Green was no slouch, but he was about a tenth of a second slower in the 40, several inches shorter in the broad jump and stumbled a little bit in drills.
Now, before you Georgia Bulldogs fans jump all over me, the difference between the two receivers might not have been as great before the combine as you might have thought.
Jones will recover from surgery and that's not a worry. Now the pressure is on Green at Georgia's pro day.
After the NFL Scouting Combine, where Reed posted the fastest 10-yard split of any pass rusher (1.54), there is talk that Reed could enter the discussion for a late first-round selection.

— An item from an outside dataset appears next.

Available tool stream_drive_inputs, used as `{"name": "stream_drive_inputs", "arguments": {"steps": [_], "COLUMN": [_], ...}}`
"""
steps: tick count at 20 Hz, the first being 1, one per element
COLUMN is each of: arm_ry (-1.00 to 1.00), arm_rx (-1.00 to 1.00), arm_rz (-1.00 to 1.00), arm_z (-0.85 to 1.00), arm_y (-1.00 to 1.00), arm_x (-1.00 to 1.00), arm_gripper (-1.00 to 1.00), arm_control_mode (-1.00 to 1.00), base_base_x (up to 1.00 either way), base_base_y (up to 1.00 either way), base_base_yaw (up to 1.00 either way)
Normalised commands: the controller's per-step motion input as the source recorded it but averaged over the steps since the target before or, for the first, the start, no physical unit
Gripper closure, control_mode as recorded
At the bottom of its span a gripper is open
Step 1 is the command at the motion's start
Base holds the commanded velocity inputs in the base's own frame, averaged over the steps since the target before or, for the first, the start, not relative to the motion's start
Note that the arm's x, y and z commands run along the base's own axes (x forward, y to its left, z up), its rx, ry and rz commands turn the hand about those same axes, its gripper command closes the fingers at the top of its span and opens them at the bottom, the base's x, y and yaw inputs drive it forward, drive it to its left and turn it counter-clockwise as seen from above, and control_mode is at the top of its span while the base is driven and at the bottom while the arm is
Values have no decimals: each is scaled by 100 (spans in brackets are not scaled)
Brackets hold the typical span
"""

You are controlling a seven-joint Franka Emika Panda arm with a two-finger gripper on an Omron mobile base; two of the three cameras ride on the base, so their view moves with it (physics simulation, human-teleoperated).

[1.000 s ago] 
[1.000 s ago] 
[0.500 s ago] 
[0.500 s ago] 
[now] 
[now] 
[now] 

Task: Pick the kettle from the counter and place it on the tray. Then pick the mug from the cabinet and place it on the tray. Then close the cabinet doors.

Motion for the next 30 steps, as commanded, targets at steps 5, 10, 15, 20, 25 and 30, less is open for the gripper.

An initial 10-yard split is used to gauge a player's explosion off the snap of the ball, hence Reed's ascent.
Arizona's pro day is March 12 and if Reed can duplicate his performance, the 6'2", 260 pounder could be one of the highest risers on draft day.
You just know that someone is going to figuratively, and maybe literally, run out of their shoes or sparkle in another manner at their pro day.
Miami cornerback Demarcus Van Dyke bench pressed 225 pounds just five times, but he also ran the fastest 40 time at the combine with an unbelievable 4.28.
Van Dyke’s time is the third-fastest 40 at the combine since 2000, behind running back Chris Johnson‘s record of 4.24 in 2008 and cornerback Stanford Routt‘s 4.27 in 2005.
Even though Van Dyke wasn't even on many draft preview lists, I bet you his speed alone gets him selected in April.
Abilene Christian's Edmond Gates has his chance at a pro day on March 21. He ran a 4.37 40 at the combine and, unlike Van Dyke, Gates already projects as one of the top 15 or 20 players at his position. As weird as it sounds, I think he can go even faster and shoot up draft boards if he runs on the right surface.
It appears that every year someone comes out of literally nowhere in just the last month before the draft to rocket up teams' boards, so my advice is just to sit back, take it all in and come back to bleacherreport.com for those pro day and private workout results. Maybe we'll identify that lucky player long before late April.